Swift, the inter-bank messaging system embroiled in one of the largest cyber heists in history, warned customers that hackers have struck again, attacking a commercial bank client that it didn't name.

The details of a second hack follow a cyber theft in February, when more than $80 million was stolen from Bangladesh's account at the Federal Reserve Bank of New York. Swift last month warned users last month that it was aware of several similar attacks.

This time, the hackers used malware to target a PDF reader used by the customer to check its statement messages, Swift said on Friday. It didn't say whether it suspected the same hackers or whether more money was taken.

"Forensic experts believe this new discovery evidences that the malware used in the earlier reported customer incident was not a single occurrence, but part of a wider and highly adaptive campaign targeting banks," Swift said in a statement. "The attackers clearly exhibit a deep and sophisticated knowledge of specific operational controls within the targeted banks –- knowledge that may have been gained from malicious insiders or cyber attacks, or a combination of both."

Customers using PDF reader applications to check confirmation messages should take particular care, said Swift.

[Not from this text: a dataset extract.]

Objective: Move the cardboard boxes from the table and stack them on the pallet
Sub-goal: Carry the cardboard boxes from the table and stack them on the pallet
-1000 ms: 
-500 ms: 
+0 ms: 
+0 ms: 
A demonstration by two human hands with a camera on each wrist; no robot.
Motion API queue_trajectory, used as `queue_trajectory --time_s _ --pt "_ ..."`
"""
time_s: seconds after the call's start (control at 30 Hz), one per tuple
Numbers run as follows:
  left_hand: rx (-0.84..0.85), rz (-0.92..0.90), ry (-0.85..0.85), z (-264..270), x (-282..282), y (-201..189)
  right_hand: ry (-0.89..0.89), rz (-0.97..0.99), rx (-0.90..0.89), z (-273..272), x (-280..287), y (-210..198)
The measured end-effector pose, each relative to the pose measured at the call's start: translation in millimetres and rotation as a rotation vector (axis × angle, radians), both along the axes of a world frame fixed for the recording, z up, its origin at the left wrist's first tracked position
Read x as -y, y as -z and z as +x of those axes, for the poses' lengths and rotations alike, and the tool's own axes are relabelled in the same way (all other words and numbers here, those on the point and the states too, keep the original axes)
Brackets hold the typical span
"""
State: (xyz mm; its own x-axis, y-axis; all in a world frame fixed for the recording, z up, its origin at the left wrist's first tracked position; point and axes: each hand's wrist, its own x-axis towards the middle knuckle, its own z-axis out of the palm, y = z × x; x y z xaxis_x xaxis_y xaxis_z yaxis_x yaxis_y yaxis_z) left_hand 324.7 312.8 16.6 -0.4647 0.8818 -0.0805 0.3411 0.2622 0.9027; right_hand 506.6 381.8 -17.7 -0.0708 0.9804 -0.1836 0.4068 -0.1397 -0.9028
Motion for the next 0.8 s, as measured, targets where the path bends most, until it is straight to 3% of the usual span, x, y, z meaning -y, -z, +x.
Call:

Hundreds of billions of dollars are moved internationally through the Swift system every day. A spokesman for Swift declined to reveal the name of the bank.

Investigators examining the theft from Bangladesh's central bank have uncovered evidence of three hacking groups -- including two nation states -- inside the bank's network but say it was the third, unidentified group that pulled off the heist, people familiar with the bank's internal investigation said earlier this week. The attempted theft of almost $1 billion has prompted central banks around the globe to review defenses against hackers.

"Malicious insiders or external attackers have managed to submit Swift messages from financial institutions' back offices, PCs or workstations connected to their local interface to the Swift network," Swift said. "The modus operandi of the attackers is similar in both cases."